If you live in an area where autumn leaves are still thrown away as garbage, cash in on the bounty each year by acquiring your neighbors' leaves! Generally, leaves are an excellent compost ingredient. They can mat down and exclude air, though, so be sure that any clumps are thoroughly broken up, or that the leaves are only used in very thin layers. Ash and poplar/cottonwood leaves can raise soil pH if used in compost -- this may not be beneficial if your soil is already alkaline, as many soils are in the West (especially in semiarid and arid climates). Dead, dry leaves are in the 'browns' category, while living green leaves contain abundant nitrogen and are considered 'greens'.


STRAW

Dry straw is a good material for helping to keep a compost pile aerated, because it tends to create lots of passageways for air to get into the pile. Be sure to wet the straw, as it is very slow to decompose otherwise. Straw is definitely a 'brown' and also requires mixture with 'greens' to break down quickly. Many stables use straw as a bedding material for horses -- straw that has undergone this treatment is mixed in with horse manure and breaks down more quickly.

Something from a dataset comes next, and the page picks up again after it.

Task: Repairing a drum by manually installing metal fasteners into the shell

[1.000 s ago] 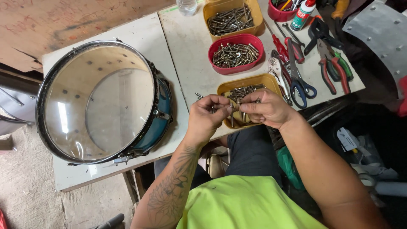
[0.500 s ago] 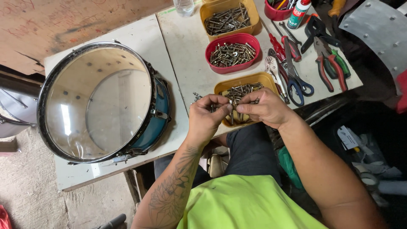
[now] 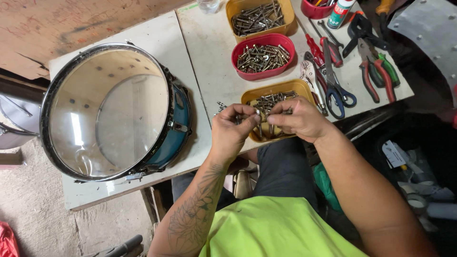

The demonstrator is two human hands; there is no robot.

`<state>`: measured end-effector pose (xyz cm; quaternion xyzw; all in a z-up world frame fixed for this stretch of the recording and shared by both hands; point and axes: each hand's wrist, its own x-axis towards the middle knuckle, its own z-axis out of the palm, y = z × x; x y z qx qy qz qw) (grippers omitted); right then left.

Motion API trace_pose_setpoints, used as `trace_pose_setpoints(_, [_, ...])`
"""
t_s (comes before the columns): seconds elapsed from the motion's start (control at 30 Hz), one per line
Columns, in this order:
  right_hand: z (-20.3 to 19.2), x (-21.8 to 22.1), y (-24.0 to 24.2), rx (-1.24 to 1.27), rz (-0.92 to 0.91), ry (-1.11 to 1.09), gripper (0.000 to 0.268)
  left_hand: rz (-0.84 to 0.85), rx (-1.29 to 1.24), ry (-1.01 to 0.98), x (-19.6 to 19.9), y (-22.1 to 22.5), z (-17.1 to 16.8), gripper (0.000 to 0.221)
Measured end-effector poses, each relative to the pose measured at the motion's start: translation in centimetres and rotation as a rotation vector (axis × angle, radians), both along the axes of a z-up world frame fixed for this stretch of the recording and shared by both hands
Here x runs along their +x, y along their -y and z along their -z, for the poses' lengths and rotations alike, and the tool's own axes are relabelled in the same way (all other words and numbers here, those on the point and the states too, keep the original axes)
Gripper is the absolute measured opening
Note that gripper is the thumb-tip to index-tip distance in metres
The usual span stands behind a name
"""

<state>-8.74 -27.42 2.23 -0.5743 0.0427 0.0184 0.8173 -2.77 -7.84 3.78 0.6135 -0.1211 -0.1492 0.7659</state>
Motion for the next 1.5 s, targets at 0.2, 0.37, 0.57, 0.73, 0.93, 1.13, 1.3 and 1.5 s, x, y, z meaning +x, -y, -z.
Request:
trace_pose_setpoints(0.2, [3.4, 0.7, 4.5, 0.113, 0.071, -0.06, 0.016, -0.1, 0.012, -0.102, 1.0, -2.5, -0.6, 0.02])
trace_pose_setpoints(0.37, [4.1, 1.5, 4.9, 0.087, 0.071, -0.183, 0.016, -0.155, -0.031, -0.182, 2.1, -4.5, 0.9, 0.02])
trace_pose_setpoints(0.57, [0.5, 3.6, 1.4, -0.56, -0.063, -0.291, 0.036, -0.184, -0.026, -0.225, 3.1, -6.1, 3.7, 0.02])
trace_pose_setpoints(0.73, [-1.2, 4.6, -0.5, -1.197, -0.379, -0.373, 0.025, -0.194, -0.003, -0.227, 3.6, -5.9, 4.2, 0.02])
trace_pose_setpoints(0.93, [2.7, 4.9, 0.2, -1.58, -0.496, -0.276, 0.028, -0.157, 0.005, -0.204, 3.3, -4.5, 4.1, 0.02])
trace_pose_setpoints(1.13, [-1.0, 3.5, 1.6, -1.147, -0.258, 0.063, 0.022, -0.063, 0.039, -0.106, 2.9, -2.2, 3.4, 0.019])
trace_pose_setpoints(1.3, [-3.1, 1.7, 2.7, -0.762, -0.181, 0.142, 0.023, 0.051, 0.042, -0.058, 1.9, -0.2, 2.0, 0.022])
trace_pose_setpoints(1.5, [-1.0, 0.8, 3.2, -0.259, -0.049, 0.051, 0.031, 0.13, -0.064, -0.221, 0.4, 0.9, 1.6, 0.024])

WEEDS AND OTHER GARDEN WASTES

Many types of weeds and old garden plants can be composted. Avoid weeds that have begun to go to seed, as seeds may survive all but the hottest compost piles. Some types of weeds are 'pernicious weeds' and will resprout in the compost pile -- avoid using these unless they are thoroughly dead. Green weeds are (you guessed it) a 'green', while dead brown weeds are a 'brown'.


WOOD CHIPS AND SAWDUST

Wood products belong in the 'browns' category, because they are fairly low in nitrogen. Some sawdusts, especially from broadleaved/deciduous tress, will break down quickly in an active compost pile. Others, especially from coniferous trees, will take longer to decay. Stir sawdust thoroughly into the pile or use very thin layers. Coarse wood chips will very slowly decay, and are probably better used as mulch unless you have lots of time to wait. Be sure not to compost chips or sawdust from any sort of chemically-treated wood -- you could be adding toxics like arsenic to your pile if you do.